The obvious design choice for an AI agent safety layer would be another AI. An LLM that reviews proposed actions, checks them against intent, flags anomalies. Smarter, more flexible, context-aware. We went the other way — and it wasn't a close call.
Your agent operates over a context window. Instructions, tool outputs, user requests, prior results — all of it accumulates. At 128k tokens, your agent has processed more text than most humans read in a week. And somewhere in that context, something drifted. A misinterpreted instruction. A hallucinated tool output. A user request that conflicts with something from 80k tokens ago.
The agent is still confident. That's the problem. LLMs don't have a confidence alarm that fires when their context gets noisy. They produce outputs that look exactly the same whether they're correct or badly wrong.
Now imagine your safety layer is also an LLM. It has its own context window. Its own drift. Its own hallucination surface. You've added a second probabilistic system to review a first probabilistic system and declared the result "safe."
You haven't added safety. You've added complexity and a second point of failure.
What you want from a safety layer is a guarantee: given the same input, it produces the same output. Every time. Forever. That's determinism — and it's the one property LLMs fundamentally cannot provide.
Gate's evaluation is stateless. No context window. No prior conversation. No accumulated state that can drift. A proposal comes in, Gate checks it against a YAML policy, and returns a result. The policy was written by a human when they were thinking clearly, not by an LLM at inference time under token pressure.
id: support-reply
destinations: [zendesk.reply, intercom.reply]
block_if_terms:
- "refund guaranteed"
- "legal action"
require_approval: false
auto_approve_under: 1
expiry_minutes: 30
This rule doesn't hallucinate. It doesn't forget it was written three days ago. It doesn't get confused by what happened 80k tokens back in the agent's session. It evaluates payloadContent.includes("refund guaranteed") and returns blocked or it doesn't. Same answer every time.
The obvious objection: YAML is rigid. An LLM could catch nuanced violations that term matching misses — synonyms, paraphrasing, context-dependent harm.
True. It could also catch things that aren't violations, fail to catch things that are, and behave differently on Tuesday than it did on Monday for reasons you can't audit. Flexibility and determinism are in tension. For a safety layer, we'd rather have a system that's predictably correct about the things it covers than one that's unpredictably flexible about everything.
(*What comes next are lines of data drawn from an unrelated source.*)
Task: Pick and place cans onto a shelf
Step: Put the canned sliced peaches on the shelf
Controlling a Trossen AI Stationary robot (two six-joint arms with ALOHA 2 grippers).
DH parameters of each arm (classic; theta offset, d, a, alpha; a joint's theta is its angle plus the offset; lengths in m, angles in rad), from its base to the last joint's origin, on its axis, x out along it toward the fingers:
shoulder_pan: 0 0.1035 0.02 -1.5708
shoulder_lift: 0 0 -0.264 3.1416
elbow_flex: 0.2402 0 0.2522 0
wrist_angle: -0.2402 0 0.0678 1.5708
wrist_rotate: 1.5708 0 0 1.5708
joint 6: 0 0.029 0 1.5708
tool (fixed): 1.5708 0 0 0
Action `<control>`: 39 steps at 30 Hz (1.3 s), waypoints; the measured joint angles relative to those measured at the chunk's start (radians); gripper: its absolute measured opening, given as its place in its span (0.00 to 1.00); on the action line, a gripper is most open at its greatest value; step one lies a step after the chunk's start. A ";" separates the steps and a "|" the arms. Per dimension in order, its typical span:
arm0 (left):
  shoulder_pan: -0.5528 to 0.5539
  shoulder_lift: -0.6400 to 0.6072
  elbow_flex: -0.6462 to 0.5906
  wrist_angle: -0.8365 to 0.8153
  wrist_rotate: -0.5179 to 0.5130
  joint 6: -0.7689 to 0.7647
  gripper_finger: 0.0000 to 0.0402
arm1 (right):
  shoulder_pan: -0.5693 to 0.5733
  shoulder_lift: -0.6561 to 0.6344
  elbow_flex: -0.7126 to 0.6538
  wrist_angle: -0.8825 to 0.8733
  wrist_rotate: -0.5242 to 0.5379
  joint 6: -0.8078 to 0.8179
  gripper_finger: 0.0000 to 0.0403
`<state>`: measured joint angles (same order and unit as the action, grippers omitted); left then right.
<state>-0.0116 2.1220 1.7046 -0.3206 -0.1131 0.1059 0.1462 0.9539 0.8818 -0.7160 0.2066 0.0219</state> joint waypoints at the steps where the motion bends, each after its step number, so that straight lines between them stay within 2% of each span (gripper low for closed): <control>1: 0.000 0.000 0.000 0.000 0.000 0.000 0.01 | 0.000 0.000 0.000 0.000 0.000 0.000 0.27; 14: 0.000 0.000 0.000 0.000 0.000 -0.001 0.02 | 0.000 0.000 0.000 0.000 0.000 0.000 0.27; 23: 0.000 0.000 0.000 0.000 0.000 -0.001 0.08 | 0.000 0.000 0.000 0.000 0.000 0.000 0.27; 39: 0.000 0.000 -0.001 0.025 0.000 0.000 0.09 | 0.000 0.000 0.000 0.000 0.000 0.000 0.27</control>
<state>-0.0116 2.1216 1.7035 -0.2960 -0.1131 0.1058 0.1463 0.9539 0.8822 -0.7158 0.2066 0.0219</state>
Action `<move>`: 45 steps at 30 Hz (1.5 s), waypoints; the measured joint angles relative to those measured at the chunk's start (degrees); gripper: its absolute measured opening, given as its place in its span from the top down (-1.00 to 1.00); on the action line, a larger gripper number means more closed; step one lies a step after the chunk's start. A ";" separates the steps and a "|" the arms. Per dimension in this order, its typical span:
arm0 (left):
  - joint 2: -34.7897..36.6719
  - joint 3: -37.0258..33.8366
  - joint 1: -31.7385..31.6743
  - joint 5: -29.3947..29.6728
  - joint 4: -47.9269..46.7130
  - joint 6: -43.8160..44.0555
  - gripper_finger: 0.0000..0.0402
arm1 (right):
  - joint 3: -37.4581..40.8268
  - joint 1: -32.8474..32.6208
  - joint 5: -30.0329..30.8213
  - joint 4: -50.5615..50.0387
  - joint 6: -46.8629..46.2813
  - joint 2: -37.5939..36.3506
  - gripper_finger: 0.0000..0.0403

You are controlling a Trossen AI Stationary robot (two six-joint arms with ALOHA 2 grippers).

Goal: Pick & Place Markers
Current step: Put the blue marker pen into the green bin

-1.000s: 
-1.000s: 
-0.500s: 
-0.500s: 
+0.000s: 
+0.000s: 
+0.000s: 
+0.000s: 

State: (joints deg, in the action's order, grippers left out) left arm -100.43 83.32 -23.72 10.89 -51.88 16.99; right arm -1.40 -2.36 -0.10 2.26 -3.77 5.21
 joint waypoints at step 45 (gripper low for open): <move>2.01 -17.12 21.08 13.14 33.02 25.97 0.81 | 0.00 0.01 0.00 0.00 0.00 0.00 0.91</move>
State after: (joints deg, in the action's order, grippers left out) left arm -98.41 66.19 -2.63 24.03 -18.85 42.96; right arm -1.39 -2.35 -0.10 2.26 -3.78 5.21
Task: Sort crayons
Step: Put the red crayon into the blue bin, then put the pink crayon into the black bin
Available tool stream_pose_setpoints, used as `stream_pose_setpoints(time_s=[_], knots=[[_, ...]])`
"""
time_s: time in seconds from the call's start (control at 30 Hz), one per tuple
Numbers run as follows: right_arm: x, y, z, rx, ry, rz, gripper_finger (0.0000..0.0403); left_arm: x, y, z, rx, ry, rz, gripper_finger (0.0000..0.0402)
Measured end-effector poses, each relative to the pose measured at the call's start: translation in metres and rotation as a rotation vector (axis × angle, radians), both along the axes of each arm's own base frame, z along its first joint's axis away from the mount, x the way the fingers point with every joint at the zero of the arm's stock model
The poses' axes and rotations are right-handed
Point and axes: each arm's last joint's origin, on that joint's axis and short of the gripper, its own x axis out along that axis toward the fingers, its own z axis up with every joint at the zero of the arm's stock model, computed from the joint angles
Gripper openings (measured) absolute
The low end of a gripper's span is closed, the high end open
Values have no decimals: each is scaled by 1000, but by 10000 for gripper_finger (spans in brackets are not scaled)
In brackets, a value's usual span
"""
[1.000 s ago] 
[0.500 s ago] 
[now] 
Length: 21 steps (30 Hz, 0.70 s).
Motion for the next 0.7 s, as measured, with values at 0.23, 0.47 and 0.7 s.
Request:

If your policy needs to block "refund guaranteed," write that. If it needs to block synonyms, write those too. The policy is code. It's reviewable, versionable, and testable. An LLM's reasoning is none of those things.
The honest trade-off: Gate's term scan stops accidental violations and basic obfuscation. It doesn't stop a maximally adversarial agent using creative synonyms. For high-risk destinations, pair term scanning with require_approval: always — human review covers the long tail that rules can't anticipate.
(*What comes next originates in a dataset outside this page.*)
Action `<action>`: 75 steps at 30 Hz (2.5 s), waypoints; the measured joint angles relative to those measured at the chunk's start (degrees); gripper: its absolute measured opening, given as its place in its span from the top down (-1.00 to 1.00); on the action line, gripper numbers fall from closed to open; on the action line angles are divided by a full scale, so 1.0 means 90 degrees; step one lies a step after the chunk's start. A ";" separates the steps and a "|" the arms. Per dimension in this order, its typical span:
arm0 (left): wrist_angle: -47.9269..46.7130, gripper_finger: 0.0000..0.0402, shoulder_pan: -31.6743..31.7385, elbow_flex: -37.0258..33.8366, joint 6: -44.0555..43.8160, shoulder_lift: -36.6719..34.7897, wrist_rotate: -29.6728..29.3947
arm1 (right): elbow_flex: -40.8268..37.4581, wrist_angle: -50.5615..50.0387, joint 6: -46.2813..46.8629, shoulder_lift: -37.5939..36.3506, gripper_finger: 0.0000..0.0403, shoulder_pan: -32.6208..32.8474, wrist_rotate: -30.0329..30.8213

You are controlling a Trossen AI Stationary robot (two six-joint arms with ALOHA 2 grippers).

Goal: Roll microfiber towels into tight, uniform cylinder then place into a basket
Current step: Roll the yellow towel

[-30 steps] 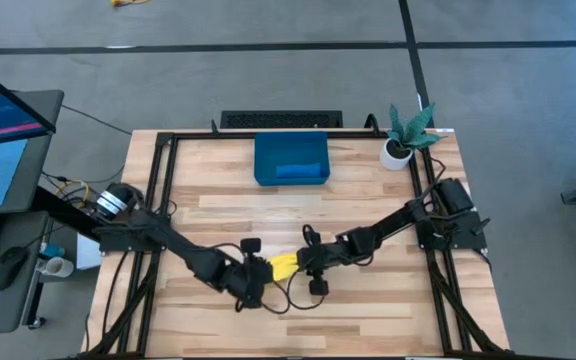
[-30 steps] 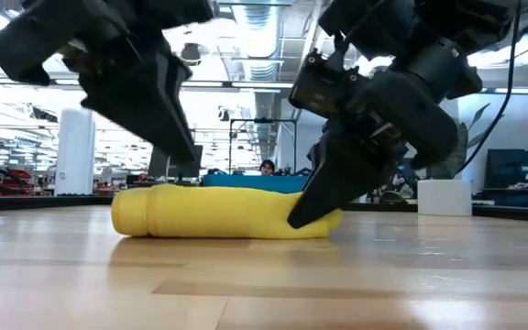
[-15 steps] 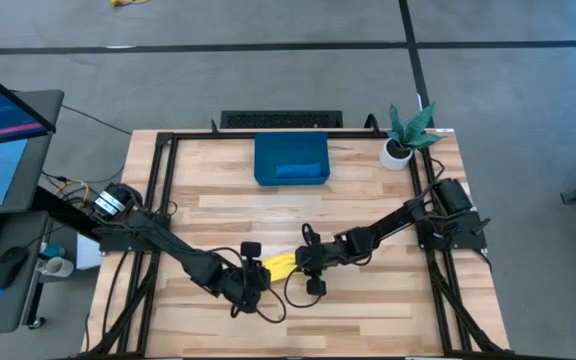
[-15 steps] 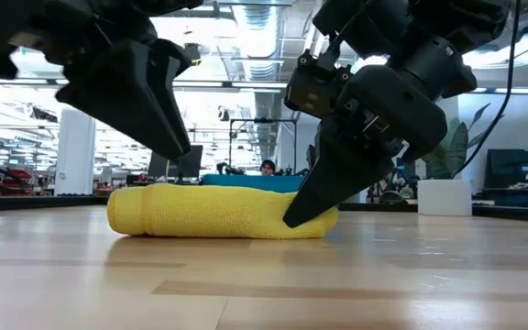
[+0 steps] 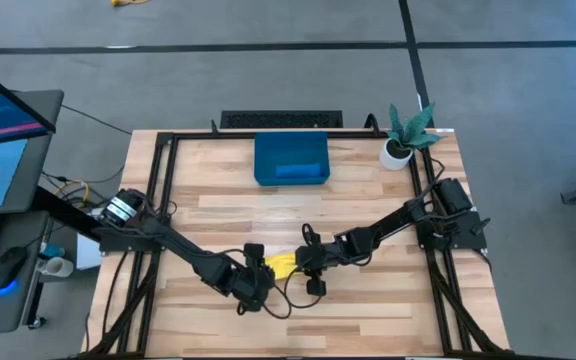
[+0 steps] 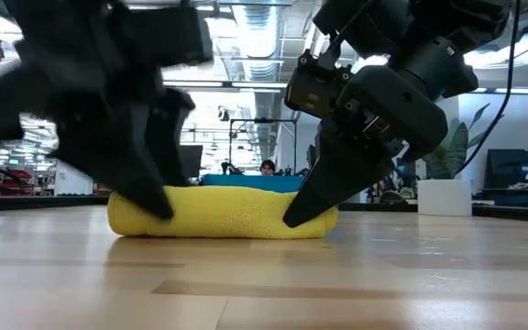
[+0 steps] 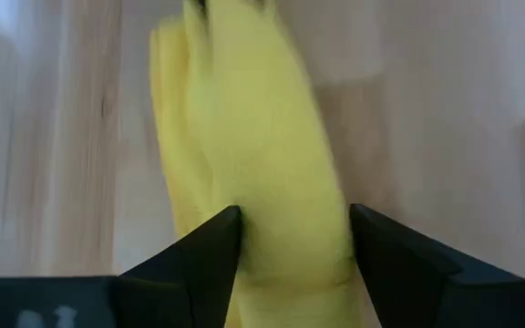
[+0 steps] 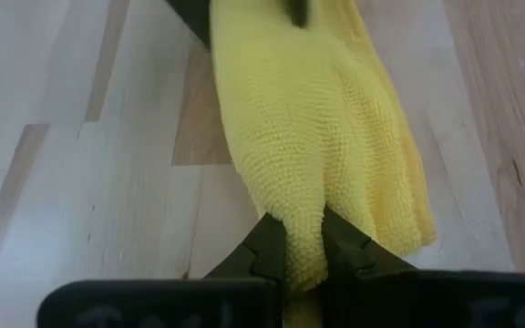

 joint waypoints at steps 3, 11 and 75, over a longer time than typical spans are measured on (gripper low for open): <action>-0.0102 0.06 0.0142 -0.0001 -0.0198 0.0191 0.0021 | 0.0005 -0.0021 0.0067 0.0000 0.74 0.0000 -0.0025; -0.0138 0.64 0.0364 0.0007 -0.0637 0.0033 0.0874 | 0.0017 -0.0092 0.1108 -0.0010 0.74 -0.0024 -0.1190; -0.1259 0.22 -0.0015 -0.0022 -0.1771 -0.0668 0.1759 | -0.0002 0.0068 0.4118 0.0005 0.74 -0.0308 -0.2283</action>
Some decisions genuinely require judgment — semantic understanding, context, edge cases that no finite rule set anticipated. Gate handles this with a human approval step, not another AI layer. If the policy can't auto-approve, the proposal goes to a human reviewer in the dashboard.
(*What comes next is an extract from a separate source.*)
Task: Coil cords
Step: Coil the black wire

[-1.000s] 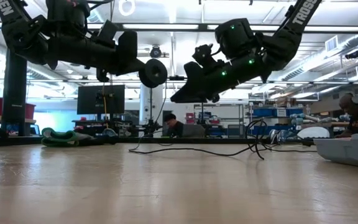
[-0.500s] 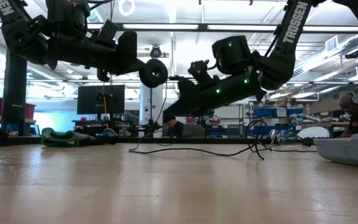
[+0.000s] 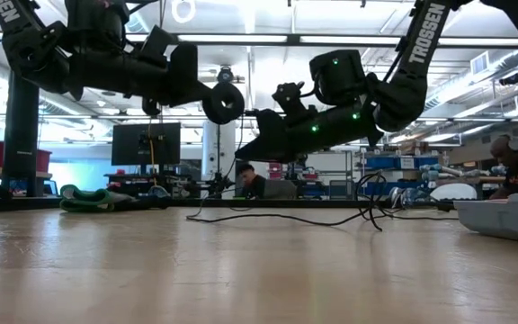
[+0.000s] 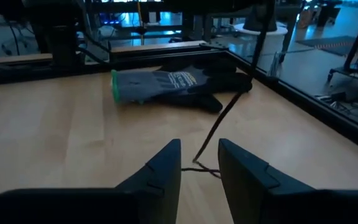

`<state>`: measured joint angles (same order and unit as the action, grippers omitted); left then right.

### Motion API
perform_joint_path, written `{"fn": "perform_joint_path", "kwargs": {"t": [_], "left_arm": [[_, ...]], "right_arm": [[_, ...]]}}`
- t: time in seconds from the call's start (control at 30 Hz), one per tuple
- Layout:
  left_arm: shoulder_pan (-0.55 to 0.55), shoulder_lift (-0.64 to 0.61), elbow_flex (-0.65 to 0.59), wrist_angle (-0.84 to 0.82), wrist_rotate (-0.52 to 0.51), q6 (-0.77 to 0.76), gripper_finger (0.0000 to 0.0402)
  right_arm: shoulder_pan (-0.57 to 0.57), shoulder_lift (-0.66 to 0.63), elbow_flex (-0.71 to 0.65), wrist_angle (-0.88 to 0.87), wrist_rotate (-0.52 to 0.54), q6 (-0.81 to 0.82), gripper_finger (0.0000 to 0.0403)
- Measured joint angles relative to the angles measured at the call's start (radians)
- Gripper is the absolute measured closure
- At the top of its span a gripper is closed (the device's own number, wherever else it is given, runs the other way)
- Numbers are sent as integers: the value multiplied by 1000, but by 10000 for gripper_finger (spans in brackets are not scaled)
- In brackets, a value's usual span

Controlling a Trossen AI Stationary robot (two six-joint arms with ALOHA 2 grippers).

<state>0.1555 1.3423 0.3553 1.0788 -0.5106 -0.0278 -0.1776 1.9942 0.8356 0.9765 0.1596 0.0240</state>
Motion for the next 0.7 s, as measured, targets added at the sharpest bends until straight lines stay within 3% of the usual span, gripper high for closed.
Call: {"fn": "perform_joint_path", "kwargs": {"t": [0.47, 0.7], "left_arm": [[0, 0, 0, 47, 33, -27, 402], [0, 0, 0, 46, 38, -35, 402]], "right_arm": [[-2, 0, 0, 26, 0, -9, 335], [-2, 0, 0, 25, 0, -9, 396]]}}
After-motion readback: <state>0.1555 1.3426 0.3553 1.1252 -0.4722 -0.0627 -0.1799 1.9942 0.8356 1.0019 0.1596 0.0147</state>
This is a deliberate architectural choice. When the system doesn't know, it asks a person. Not a smarter model. A person — with full context, full accountability, and the ability to say "this is fine" or "this is not fine" in ways that get written to the audit trail permanently.
When Gate blocks a proposal, the reason is a string: "Payload contains blocked term: refund guaranteed". When it approves one automatically, the reason is traceable to a specific policy rule. When it requires human approval, the approver's name is in the audit trail.
Try getting that from an LLM reviewer. "Why did you approve this?" — "Based on my assessment of the semantic content and contextual appropriateness..." — is not an audit trail. It's a post-hoc rationalization.
You can't audit a vibe. You can audit a rule.
There's a spectrum of AI safety approaches: full autonomy on one end, full human review on the other. Most teams live somewhere in the middle — some things are fine to auto-approve, some things need eyes, and some things should never happen regardless.
Gate is infrastructure for that middle ground. It's not trying to be smarter than your agent. It's trying to be the one thing in your pipeline that doesn't reason — so that when something goes wrong, you know exactly where to look and exactly what happened.
YAML policies aren't a limitation. They're the point.